En dépit de cette amélioration, la ministre pense que beaucoup d’efforts restent à faire pour une inclusion numérique forte car l'Afrique subsaharienne compte 40% de la population mondiale non couverte par un réseau mobile large. « Quand on sait que dans bon nombre de pays d’Afrique au sud du Sahara, l’accès à internet repose sur le mobile, alors on comprend la nécessité d’actions hardies par nos pays pour améliorer les taux aussi bien dans le secteur mobile que du fixe », a-t-elle expliqué. Se basant sur le rapport de l’Arcep qui indique que le taux de pénétration de l’internet mobile au Bénin est passé de 40% en 2017 à 48,02% en 2018, elle pense qu’il reste du chemin à faire malgré ces performances enregistrées en quelques années.
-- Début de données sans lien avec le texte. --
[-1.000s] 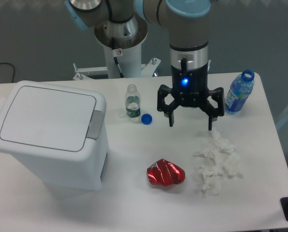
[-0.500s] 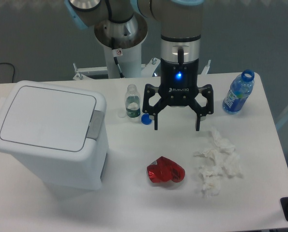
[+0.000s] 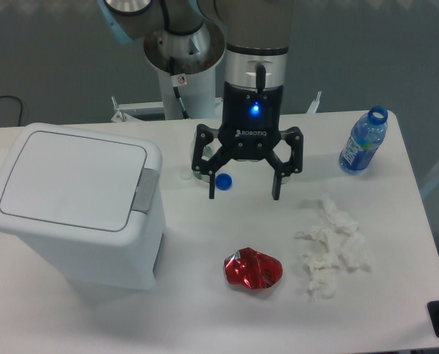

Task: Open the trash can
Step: 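Move the open gripper across the table toward the white trash can, then lower the gripper onto the trash can lid edge and flip it open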

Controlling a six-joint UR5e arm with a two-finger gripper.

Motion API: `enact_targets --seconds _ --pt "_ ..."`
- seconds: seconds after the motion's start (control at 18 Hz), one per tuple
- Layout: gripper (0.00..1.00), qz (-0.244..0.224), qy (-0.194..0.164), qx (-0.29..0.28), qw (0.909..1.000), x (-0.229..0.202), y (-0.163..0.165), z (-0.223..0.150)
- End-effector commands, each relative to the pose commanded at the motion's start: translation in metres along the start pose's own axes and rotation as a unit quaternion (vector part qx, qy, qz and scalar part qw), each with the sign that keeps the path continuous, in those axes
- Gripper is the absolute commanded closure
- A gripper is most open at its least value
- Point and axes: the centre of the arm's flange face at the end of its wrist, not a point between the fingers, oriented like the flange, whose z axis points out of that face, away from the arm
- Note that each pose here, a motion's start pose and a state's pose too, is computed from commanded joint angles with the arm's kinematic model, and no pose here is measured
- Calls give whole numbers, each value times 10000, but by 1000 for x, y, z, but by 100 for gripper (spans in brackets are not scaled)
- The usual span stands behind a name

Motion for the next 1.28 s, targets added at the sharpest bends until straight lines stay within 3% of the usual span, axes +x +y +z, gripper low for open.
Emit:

A l’en croire, l’accès à internet et les usages y associés sont devenus des facteurs de croissance économique, de développement humain, d’inclusion sociale dans les pays africains et dans le monde.
Rendre l’internet omniprésent et au service de tous
Selon la ministre Aurélie Soulé Adam Zoumarou, la conférence générale de l’Unesco, en adoptant le concept de l’universalité de l’internet en 2015 souhaite que l'Internet soit au service de tous. « L’universalité de l’internet en tant que concept capture ce qui est important au vu de l’ampleur croissante de l’internet dans les affaires humaines. Elle met en lumière les normes et les valeurs comportementales qui appuient cette tendance et fait ressortir la nécessité de renforcer ces valeurs », a-t-elle précisé. Cet atelier consacre le lancement de l'étude sur l'universalité de l’internet au Bénin dont l’objectif est de renseigner un certain nombre d’indicateurs afin d’apprécier les facteurs de l'évolution de l'Internet au Bénin.
C’est le lieu pour elle de lancer un appel aux autorités locales à participer aux efforts du gouvernement dans le secteur numérique. « Je profite de la présence des autorités communales ici pour lancer l’initiative ‘’Bénin Commune Connect’’, qui ambitionne d’impliquer davantage les élus à la base au développement du secteur », a-t-elle déclaré. Elle a aussi invité les acteurs de l’écosystème à accompagner cette initiative.
Avant la présentation globale du projet d’étude sur les indicateurs de l’universalité de l’internet au Bénin, Emile Kougbadi, directeur général de l’Absu-Cep a exposé les réalisations et projets de l’Agence béninoise du Service universel des Communications électroniques et de la Poste pour un Bénin numérique. A l’en croire, d’importants efforts ont été consentis par le gouvernement qui fait du numérique un des leviers essentiels du développement du Bénin. Ces actions concernent la mise en place d’un cadre réglementaire et juridique propice au développement de l’économie numérique, le déploiement des infrastructures appropriées et la mise en place d’une stratégie d’accès de tous à l’internet par le biais du service universel.